- **Exercise instructions**
From the very first line down to the line containing "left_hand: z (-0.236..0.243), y", write out the material exactly as it appears, and no more.

[Opening The data section]

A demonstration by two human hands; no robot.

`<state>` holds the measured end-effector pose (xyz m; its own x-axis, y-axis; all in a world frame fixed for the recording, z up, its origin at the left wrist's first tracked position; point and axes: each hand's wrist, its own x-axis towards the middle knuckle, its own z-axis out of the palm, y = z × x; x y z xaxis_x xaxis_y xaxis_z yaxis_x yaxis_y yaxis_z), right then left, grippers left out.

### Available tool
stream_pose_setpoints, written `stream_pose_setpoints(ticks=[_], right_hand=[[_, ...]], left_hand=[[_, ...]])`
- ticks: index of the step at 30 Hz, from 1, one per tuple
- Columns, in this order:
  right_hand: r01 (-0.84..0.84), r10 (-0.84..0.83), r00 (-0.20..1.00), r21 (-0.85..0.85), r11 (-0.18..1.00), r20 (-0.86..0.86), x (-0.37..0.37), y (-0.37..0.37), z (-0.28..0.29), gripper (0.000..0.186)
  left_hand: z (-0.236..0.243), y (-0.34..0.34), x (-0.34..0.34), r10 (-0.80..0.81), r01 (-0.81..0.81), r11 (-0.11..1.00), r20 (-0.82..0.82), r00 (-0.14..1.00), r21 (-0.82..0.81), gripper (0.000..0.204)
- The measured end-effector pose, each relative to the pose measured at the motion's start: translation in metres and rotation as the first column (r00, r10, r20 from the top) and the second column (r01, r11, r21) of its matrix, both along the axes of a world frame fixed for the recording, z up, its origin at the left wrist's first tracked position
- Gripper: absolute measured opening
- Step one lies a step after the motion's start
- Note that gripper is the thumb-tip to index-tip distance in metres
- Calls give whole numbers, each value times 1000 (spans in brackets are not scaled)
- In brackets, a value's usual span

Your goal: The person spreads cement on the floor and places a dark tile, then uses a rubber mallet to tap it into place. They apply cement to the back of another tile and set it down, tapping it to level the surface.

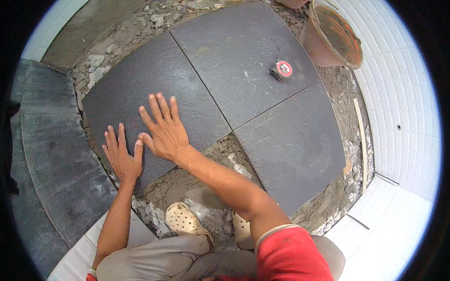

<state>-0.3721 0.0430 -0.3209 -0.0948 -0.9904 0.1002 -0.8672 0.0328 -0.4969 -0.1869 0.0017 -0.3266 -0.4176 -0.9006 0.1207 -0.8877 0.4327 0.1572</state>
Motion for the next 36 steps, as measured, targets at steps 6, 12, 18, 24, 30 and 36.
stream_pose_setpoints(ticks=[6, 12, 18, 24, 30, 36], right_hand=[[46, -55, 998, -197, 979, -37, 4, 6, -7, 71], [-78, 75, 997, -115, 990, -35, -8, 11, -10, 70], [-54, 16, 893, -71, 996, -450, -163, 37, 16, 67], [281, -205, 937, 261, 924, -284, -326, 97, 34, 59], [394, -373, 877, 7, 919, -302, -323, 175, 14, 45], [617, -595, 786, 154, 772, -166, -275, 359, 44, 52]], left_hand=[[0, 0, -1, -2, 3, 1000, 18, 1000, -23, 76], [-1, 0, 1, 6, -5, 1000, 36, 999, -19, 75], [-3, -1, 0, -6, 8, 999, 73, 997, -35, 74], [-6, -1, 2, -27, 35, 997, 131, 991, -65, 71], [-14, -5, 9, -28, 46, 996, 210, 977, -82, 69], [-16, -15, 10, 27, -23, 1000, 333, 942, -15, 71]])
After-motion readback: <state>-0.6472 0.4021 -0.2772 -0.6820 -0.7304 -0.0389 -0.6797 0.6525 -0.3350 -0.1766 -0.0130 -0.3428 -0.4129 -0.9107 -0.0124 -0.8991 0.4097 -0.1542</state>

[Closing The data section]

- **Exercise answer**
A demonstration by two human hands; no robot.

`<state>` holds the measured end-effector pose (xyz m; its own x-axis, y-axis; all in a world frame fixed for the recording, z up, its origin at the left wrist's first tracked position; point and axes: each hand's wrist, its own x-axis towards the middle knuckle, its own z-axis out of the palm, y = z × x; x y z xaxis_x xaxis_y xaxis_z yaxis_x yaxis_y yaxis_z), right then left, grippers left out.

### Available tool
stream_pose_setpoints, written `stream_pose_setpoints(ticks=[_], right_hand=[[_, ...]], left_hand=[[_, ...]])`
- ticks: index of the step at 30 Hz, from 1, one per tuple
- Columns, in this order:
  right_hand: r01 (-0.84..0.84), r10 (-0.84..0.83), r00 (-0.20..1.00), r21 (-0.85..0.85), r11 (-0.18..1.00), r20 (-0.86..0.86), x (-0.37..0.37), y (-0.37..0.37), z (-0.28..0.29), gripper (0.000..0.186)
  left_hand: z (-0.236..0.243), y (-0.34..0.34), x (-0.34..0.34), r10 (-0.80..0.81), r01 (-0.81..0.81), r11 (-0.11..1.00), r20 (-0.82..0.82), r00 (-0.14..1.00), r21 (-0.82..0.81), gripper (0.000..0.204)

No further output will be produced for this exercise.